AMP shares have bounced after announcing the group will retain control of a $7b office fund. Credit:Getty
The AWOF provides exposure to a portfolio of office spaces across major Australian cities, including Sydney’s Quay Quarter and Angel Place and Collins Place in Melbourne’s CBD, and is widely regarded as one of AMP’s most lucrative assets.
When AMP announced a process to explore selling assets last September, in a process dubbed the ‘portfolio review’, a number of rival property investment firms made unsolicited bids to take over control of AWOF, triggering a lengthy review of the fund’s ownership.
AMP Capital suffered a blow in April after being muscled out of managing its diversified property fund, by rival firm Dexus, which cast further doubt over the company’s future in property management. To retain AWOF, AMP Capital has committed to improve governance controls, reduce fees and invest $500 million to support its broader real estate portfolio.
AMP shares jumped 2.64 per cent to $1.16 per share on the news, and while investors have said the deal is good for AMP, it has raised some questions as well.

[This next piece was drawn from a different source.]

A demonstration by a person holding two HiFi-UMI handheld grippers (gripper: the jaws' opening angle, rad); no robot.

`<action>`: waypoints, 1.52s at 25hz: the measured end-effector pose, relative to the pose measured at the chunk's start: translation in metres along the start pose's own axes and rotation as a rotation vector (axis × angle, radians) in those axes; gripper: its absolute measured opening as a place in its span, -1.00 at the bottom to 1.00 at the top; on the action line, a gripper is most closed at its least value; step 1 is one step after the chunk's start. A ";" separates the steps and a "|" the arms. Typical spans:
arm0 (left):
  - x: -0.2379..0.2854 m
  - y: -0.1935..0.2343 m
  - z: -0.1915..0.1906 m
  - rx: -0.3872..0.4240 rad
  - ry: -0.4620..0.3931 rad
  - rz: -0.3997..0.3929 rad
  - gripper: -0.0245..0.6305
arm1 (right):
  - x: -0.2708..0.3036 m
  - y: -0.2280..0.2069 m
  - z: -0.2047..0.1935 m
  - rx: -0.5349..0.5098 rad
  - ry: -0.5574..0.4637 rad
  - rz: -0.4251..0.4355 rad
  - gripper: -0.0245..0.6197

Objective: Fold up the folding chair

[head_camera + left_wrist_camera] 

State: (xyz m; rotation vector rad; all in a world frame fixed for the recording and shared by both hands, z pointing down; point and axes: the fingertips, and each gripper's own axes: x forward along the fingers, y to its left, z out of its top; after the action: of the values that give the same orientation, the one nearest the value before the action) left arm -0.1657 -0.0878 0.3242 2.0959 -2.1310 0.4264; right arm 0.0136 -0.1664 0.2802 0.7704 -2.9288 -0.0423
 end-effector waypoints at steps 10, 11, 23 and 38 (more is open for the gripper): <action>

Morningstar analyst Shaun Ler said the announcement was positive for AMP on the surface, but there remained “key unknowns” including the size of the fee reductions and whether AMP had put any controls in place to avoid contagion of fee reductions to other funds.
“You may retain your funds, but if you are taking such a big hit to your earnings, that is a big question mark,” he said. “What are they doing to prevent contagion? If you are an investor in AWOF and you get the royalties, I’m afraid other investors in other funds might start asking for lower fees as well. That’s another main unknown.”
However, Mr Ler said retaining AWOF was positive for the broader group because higher funds under management would boost the value of AMP Capital ahead of the private markets demerger and ASX-listing scheduled for next year.
Without AWOF, Mr Ler the market cap of the private markets business could shrink to less than $2 billion. “It helps with earnings, and assists with their plan to spin off the business at an attractive valuation.”
AMP Capital chief executive Shawn Johnson said AWOF was leading other offices indices over one, two and three-year periods.
“Our strong track record, as well as the recent $2.2 billion Pacific Fair and Macquarie Centre transaction – the largest of its type in Australian history – demonstrates our capability to continue delivering for our investors in real estate,” he said. “This decision recognises the commitment of our real estate team, who deliver every day for AWOF unitholders, and follows a comprehensive and detailed review against our peers.”